▶ [Assigned task]
Exactly the lines from the line that has "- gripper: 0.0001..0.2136" through the final line below are to be retyped, and the pictures are not.

--- Data provided Enclosed Below ---

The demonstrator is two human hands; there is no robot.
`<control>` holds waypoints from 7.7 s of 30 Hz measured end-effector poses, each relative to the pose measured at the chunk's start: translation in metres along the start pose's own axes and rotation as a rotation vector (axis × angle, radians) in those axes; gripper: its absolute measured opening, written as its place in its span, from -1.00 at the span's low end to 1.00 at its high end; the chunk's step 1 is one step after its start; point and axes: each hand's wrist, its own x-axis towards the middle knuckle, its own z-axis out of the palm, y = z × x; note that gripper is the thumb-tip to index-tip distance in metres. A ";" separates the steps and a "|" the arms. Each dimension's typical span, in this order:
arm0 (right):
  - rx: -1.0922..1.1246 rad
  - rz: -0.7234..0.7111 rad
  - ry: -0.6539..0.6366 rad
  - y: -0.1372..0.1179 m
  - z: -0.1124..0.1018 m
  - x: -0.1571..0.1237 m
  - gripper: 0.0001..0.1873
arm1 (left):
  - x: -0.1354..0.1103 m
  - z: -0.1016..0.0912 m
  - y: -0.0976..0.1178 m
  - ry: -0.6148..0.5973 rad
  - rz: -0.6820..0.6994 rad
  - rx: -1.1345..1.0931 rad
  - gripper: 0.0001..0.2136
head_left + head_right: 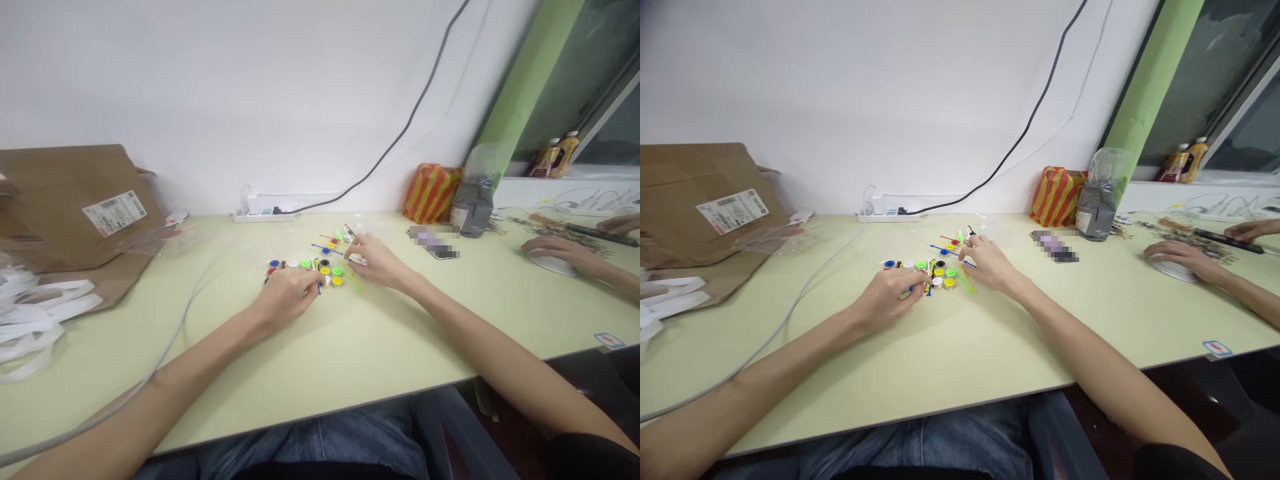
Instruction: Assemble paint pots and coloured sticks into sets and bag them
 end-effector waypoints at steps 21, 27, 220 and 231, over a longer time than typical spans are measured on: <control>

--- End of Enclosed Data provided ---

▶ [Response to this exercise]
  - gripper: 0.0001..0.2136
head_left + head_right: 
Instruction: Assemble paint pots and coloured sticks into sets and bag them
 end-effector waypoints at steps 21, 27, 220 and 231, over a longer time than typical spans are measured on: <control>

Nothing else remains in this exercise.